§ Activity: What is needed is an exact copy of all the lines below.

_ _ _

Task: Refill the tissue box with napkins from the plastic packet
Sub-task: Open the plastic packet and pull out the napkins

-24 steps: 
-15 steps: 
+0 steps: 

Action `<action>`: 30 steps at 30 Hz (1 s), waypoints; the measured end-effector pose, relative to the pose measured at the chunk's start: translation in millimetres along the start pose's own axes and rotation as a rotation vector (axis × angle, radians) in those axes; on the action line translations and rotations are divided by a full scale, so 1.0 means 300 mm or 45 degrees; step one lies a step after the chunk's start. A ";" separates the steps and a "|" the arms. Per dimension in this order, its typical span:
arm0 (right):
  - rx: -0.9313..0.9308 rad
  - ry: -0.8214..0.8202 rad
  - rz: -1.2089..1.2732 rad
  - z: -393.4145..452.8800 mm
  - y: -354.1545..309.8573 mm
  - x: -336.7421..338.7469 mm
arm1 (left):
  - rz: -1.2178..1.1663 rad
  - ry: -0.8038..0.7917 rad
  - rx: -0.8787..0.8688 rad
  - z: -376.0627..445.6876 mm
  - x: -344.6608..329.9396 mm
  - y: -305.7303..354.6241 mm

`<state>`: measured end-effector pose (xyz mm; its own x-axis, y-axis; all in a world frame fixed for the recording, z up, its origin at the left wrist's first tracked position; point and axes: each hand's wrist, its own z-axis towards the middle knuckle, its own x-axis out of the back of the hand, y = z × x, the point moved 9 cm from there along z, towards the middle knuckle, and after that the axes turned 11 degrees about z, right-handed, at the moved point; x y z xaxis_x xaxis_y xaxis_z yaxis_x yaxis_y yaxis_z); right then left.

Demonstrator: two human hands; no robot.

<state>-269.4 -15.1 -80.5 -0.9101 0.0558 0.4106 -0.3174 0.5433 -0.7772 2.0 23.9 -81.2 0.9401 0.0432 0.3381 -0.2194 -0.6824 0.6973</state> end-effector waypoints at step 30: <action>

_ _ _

§ Your solution:
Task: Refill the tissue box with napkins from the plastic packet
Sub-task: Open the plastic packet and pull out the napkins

-24 steps: 
-15 steps: 
+0 steps: 

Action `<action>`: 30 steps at 30 Hz (1 s), waypoints; the measured end-effector pose, relative to the pose measured at the chunk's start: translation in millimetres along the start pose's own axes and rotation as a rotation vector (axis × angle, radians) in those axes; on the action line translations and rotations are divided by a full scale, so 1.0 means 300 mm or 45 degrees; step one lies a step after the chunk's start. A ";" separates the steps and a "|" the arms. Per dimension in this order, its typical span:
arm0 (right):
  - rx: -0.9313..0.9308 rad
  - ry: -0.8214..0.8202 rad
  - rz: -1.2089..1.2732 rad
  - z: -393.4145..452.8800 mm
  - y: -354.1545..309.8573 mm
  - x: -336.7421..338.7469 mm
arm1 (left):
  - rz: -1.2178..1.1663 rad
  - ry: -0.8038..0.7917 rad
  - rx: -0.8787..0.8688 rad
  - z: -376.0627..445.6876 mm
  - x: -344.6608..329.9396 mm
  - y: -305.7303..354.6241 mm

`<state>`: measured end-effector pose (xyz mm; its own x-axis, y-axis; all in a world frame fixed for the recording, z up, its origin at the left wrist's first tracked position; point and axes: each hand's wrist, its own z-axis towards the middle knuckle, its own x-axis out of the back of the hand, y = z × x, the point moved 9 cm from there along z, towards the middle knuckle, and after that the axes turned 11 degrees about z, right-handed, at the moved point; x y z xaxis_x xaxis_y xaxis_z yaxis_x yaxis_y yaxis_z); right then left.

Demonstrator: two human hands; no robot.

<state>-269.4 -15.1 -80.5 -0.9101 0.0558 0.4106 -0.3174 0.5433 -0.7772 2.0 23.9 -81.2 0.9401 0.0432 0.3381 -0.2194 -0.6824 0.6973</state> end-effector waypoints at step 30: <action>

This exercise has now been fully answered.